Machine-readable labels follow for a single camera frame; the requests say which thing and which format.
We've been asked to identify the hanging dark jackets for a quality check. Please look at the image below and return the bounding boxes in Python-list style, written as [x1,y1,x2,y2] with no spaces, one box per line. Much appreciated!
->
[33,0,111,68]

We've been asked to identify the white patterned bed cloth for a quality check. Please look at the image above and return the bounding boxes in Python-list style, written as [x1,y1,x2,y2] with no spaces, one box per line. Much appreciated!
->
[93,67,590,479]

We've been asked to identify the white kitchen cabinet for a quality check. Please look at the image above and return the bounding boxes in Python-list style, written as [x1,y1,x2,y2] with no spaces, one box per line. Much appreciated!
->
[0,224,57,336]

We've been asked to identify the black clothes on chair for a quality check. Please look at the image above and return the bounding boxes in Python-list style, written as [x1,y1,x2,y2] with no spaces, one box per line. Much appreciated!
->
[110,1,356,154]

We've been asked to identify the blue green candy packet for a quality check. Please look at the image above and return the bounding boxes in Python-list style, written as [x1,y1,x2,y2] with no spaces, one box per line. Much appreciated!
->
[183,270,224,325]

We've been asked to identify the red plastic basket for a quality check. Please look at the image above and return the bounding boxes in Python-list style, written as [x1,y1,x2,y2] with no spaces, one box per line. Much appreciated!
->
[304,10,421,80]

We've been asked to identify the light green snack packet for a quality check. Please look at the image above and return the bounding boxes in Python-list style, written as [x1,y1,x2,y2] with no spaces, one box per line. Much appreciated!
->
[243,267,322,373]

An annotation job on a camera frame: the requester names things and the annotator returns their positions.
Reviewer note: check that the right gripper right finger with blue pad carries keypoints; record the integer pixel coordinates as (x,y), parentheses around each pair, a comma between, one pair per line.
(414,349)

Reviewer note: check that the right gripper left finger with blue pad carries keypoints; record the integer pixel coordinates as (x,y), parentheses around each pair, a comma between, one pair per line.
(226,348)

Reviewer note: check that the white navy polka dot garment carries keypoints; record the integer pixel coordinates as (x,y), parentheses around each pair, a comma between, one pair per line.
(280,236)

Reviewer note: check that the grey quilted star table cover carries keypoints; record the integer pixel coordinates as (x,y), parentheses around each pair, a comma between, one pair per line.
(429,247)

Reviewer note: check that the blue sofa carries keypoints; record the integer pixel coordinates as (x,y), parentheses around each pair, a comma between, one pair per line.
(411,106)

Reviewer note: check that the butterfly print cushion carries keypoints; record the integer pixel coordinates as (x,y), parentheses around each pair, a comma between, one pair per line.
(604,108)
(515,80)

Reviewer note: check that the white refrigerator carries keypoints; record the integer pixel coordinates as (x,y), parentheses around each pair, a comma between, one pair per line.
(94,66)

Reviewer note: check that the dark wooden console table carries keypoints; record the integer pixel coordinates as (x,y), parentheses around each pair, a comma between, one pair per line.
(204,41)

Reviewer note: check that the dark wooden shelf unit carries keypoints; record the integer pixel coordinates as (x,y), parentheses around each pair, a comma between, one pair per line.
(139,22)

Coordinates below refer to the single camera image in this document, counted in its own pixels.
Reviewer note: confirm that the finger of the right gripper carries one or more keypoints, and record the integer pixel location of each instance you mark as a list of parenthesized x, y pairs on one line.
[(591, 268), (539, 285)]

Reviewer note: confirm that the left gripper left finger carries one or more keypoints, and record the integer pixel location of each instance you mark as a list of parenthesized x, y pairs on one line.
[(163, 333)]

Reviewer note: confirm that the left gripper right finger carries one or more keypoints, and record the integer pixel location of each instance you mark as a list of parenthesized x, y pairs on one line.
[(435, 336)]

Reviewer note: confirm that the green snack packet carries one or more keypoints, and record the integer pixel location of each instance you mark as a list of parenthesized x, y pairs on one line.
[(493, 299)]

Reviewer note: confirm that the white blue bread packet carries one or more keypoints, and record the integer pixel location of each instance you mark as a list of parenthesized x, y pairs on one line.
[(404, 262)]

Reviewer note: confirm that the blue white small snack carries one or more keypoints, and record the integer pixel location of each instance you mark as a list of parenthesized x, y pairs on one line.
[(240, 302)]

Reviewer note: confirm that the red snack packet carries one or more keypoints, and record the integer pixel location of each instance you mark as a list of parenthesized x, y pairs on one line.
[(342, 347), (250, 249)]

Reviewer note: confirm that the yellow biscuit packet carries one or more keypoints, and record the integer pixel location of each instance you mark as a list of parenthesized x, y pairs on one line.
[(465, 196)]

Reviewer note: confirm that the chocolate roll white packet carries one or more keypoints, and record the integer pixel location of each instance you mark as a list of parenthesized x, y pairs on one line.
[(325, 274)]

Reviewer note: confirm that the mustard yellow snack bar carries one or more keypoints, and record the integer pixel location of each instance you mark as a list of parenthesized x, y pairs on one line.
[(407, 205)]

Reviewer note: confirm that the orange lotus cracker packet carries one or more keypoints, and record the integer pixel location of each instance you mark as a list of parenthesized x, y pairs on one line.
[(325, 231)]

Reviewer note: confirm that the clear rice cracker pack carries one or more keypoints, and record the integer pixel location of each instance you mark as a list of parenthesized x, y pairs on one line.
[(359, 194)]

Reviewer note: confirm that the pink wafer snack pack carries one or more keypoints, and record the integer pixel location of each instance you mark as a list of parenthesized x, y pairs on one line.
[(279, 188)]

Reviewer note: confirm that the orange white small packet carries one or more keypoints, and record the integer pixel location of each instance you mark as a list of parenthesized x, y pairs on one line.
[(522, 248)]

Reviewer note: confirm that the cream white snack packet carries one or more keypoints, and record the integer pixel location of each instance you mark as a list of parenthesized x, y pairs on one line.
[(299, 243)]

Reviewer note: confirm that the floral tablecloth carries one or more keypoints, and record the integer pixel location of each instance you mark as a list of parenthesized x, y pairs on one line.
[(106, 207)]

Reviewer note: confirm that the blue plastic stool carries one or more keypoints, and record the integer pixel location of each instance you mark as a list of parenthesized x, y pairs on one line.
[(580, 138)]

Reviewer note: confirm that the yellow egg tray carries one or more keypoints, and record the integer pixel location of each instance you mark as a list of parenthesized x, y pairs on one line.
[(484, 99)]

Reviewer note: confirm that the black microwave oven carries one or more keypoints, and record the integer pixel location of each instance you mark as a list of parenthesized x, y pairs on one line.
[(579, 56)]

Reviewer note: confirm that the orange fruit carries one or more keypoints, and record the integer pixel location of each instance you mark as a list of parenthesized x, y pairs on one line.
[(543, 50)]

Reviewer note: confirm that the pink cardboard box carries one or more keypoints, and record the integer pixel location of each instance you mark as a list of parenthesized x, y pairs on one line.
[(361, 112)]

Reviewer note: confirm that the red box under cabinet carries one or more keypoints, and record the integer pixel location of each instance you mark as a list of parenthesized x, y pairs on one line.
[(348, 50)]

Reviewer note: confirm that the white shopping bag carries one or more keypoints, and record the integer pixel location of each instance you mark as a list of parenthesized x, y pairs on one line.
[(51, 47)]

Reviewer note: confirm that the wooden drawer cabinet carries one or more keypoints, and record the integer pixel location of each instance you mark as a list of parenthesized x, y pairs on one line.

■ WHAT YOU WILL DO
Among the records, find every line with the word "frame" and copy it.

■ ANSWER
Machine-readable labels follow for a single camera frame; the requests say which thing and which format.
An annotation job on a camera frame: the requester names things and the annotator returns their positions.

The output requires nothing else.